◆ **Task item**
Show each line of the listing in which the word "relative" occurs.

◆ **Materials provided**
<<<<
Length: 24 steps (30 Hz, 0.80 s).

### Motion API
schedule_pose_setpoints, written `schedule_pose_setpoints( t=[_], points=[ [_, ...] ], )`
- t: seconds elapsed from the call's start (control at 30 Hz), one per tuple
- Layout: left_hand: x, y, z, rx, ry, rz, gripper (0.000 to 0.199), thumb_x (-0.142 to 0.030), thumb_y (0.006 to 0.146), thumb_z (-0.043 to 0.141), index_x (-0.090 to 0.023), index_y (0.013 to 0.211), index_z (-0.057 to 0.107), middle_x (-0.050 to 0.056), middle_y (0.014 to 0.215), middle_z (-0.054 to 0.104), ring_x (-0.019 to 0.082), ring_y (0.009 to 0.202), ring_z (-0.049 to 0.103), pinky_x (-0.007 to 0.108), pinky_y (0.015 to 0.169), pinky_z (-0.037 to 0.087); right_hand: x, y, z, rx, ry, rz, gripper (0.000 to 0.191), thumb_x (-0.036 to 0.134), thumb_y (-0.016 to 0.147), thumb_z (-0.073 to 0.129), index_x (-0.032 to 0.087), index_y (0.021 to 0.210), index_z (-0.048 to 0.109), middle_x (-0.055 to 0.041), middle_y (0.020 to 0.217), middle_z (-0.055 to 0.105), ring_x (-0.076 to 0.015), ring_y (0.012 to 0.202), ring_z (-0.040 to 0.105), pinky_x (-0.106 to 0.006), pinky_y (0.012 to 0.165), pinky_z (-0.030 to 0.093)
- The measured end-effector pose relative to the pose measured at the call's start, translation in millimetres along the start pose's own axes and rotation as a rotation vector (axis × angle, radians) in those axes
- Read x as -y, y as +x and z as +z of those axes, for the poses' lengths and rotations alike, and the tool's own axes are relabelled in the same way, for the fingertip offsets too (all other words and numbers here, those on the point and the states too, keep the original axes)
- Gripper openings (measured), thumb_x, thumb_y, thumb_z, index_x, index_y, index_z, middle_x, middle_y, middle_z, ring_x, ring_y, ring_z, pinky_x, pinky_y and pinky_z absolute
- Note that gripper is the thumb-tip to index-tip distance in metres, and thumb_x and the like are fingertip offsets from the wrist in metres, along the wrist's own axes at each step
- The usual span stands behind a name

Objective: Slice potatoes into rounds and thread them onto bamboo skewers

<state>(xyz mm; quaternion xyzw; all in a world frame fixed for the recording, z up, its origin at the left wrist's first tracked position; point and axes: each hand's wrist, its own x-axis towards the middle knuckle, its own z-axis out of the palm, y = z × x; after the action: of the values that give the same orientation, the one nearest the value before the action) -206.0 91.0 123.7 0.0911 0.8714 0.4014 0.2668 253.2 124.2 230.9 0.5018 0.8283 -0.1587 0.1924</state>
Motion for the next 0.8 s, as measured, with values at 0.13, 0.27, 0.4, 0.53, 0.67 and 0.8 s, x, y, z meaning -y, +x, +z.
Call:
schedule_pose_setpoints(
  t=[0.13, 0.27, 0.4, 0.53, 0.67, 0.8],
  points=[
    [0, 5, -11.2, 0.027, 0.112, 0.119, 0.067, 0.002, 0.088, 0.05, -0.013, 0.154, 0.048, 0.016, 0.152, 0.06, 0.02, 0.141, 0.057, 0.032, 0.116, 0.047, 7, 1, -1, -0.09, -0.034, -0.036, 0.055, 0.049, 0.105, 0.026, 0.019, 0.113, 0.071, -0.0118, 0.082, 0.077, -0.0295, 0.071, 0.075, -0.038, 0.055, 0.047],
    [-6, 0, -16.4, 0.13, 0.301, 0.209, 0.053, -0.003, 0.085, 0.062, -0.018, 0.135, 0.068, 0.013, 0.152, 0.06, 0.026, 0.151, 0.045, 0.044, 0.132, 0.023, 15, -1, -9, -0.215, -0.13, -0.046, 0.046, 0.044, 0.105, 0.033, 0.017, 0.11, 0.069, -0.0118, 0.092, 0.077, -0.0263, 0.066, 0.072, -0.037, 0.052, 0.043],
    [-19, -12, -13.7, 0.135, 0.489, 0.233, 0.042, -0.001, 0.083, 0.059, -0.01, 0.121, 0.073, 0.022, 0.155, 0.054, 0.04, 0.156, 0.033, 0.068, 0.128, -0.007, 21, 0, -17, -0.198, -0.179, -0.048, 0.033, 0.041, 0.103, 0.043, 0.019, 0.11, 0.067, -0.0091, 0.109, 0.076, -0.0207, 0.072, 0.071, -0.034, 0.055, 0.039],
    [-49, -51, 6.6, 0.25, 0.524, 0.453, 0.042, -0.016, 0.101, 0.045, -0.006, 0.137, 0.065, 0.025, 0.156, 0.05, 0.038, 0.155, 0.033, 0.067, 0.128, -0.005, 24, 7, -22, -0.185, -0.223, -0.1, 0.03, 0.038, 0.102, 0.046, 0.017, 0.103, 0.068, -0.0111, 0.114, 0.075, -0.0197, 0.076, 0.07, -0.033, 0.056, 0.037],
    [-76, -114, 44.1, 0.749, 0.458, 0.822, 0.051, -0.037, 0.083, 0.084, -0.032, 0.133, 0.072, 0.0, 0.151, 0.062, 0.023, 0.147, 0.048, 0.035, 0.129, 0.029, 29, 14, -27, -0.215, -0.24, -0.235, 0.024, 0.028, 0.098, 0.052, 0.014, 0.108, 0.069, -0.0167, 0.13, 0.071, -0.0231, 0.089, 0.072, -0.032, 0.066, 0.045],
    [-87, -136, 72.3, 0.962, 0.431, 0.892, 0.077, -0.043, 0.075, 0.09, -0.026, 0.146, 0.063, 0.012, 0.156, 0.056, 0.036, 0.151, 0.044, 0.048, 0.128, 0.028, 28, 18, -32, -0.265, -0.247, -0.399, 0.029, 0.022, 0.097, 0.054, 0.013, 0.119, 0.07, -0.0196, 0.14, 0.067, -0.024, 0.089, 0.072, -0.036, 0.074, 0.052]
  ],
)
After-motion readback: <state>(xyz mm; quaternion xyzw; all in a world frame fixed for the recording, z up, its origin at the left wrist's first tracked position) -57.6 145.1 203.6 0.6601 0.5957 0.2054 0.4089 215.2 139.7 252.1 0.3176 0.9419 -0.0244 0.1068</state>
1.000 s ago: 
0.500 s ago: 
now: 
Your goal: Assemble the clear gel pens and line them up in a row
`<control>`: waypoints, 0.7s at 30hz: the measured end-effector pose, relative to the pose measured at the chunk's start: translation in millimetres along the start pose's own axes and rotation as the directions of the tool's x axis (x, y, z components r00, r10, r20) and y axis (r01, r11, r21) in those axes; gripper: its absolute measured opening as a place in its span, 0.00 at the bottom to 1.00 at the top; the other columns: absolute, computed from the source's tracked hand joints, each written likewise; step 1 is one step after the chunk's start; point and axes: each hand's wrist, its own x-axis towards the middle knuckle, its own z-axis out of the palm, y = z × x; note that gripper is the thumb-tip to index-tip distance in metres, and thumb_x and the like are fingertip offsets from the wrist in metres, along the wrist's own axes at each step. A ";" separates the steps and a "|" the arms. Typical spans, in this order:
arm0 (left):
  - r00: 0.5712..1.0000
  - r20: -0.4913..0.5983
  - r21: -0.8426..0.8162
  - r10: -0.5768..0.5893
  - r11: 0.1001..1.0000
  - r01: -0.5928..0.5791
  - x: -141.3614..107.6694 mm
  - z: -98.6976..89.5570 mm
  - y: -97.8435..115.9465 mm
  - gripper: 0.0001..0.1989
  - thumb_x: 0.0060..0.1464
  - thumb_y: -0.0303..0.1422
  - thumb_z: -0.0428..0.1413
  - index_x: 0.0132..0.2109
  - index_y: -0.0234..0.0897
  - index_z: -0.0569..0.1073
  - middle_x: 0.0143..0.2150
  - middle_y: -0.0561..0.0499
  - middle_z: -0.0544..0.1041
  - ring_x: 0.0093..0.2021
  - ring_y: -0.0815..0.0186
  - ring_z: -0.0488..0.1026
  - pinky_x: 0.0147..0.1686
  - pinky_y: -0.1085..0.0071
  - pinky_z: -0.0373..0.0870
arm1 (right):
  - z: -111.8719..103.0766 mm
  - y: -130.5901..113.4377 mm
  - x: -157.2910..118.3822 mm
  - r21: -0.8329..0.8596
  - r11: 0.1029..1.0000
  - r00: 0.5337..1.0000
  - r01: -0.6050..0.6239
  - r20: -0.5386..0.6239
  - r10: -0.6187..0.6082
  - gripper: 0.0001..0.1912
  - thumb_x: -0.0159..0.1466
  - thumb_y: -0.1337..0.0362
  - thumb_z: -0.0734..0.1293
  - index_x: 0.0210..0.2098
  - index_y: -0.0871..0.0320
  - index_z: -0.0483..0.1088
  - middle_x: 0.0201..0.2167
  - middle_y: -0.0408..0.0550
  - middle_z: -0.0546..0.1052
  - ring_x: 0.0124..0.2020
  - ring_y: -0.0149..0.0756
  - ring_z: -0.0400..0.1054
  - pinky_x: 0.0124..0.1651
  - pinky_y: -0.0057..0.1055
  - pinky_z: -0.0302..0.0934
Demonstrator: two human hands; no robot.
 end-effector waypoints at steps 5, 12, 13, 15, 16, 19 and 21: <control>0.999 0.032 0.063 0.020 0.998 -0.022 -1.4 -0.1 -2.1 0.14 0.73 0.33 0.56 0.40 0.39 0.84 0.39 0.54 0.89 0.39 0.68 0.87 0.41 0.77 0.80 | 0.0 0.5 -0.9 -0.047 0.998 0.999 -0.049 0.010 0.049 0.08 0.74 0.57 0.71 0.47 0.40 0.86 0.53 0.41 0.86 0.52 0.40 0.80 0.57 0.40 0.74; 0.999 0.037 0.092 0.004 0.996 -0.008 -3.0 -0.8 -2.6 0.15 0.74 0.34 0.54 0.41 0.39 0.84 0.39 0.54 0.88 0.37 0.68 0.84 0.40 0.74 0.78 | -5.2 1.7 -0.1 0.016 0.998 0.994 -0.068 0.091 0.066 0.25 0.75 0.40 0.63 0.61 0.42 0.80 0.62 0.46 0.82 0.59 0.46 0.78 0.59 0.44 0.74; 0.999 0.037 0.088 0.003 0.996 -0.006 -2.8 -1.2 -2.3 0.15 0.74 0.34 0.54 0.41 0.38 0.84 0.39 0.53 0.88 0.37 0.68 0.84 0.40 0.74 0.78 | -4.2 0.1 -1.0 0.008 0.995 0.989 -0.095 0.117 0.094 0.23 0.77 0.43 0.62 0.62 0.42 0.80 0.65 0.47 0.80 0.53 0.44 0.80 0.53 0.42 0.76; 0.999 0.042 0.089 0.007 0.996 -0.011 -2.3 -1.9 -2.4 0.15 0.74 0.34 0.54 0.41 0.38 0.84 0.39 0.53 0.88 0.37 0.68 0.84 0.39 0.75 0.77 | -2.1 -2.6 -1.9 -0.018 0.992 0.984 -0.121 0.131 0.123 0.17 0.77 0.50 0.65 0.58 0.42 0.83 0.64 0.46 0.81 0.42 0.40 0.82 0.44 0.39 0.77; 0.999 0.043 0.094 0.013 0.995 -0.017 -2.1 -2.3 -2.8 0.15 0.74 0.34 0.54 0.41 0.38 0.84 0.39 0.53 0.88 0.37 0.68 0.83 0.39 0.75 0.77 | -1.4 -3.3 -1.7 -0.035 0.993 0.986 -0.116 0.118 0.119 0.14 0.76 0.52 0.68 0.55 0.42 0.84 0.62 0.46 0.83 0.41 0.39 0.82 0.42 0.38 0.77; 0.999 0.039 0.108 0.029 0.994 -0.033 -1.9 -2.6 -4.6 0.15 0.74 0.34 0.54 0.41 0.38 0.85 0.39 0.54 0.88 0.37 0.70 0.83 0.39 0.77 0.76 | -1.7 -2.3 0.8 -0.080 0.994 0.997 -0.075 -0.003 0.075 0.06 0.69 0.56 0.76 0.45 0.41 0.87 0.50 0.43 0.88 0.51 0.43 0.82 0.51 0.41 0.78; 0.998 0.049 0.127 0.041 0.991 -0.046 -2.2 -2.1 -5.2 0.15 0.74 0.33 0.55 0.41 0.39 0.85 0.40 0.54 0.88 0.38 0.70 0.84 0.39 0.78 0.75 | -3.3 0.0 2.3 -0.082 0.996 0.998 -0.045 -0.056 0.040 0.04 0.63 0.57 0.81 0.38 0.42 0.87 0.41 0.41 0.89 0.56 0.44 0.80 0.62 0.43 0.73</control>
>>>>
◆ **Answer space**
- The measured end-effector pose relative to the pose measured at the call's start, translation in millimetres along the start pose's own axes and rotation as a rotation vector (axis × angle, radians) in those axes
`<control>`: waypoints, 0.7s at 30hz: the measured end-effector pose, relative to the pose measured at the chunk's start: translation in millimetres along the start pose's own axes and rotation as the directions of the tool's x axis (x, y, z components r00, r10, r20) and y axis (r01, r11, r21) in those axes; gripper: its absolute measured opening as a place in its span, 0.00 at the bottom to 1.00 at the top; the other columns: absolute, computed from the source's tracked hand joints, each written likewise; step 1 is one step after the chunk's start; point and axes: each hand's wrist, its own x-axis towards the middle knuckle, its own z-axis out of the palm, y = z × x; note that gripper is the thumb-tip to index-tip distance in metres, and thumb_x and the like are fingertip offsets from the wrist in metres, along the wrist's own axes at each step. A ";" separates the steps and a "|" the arms. Typical spans, in this order:

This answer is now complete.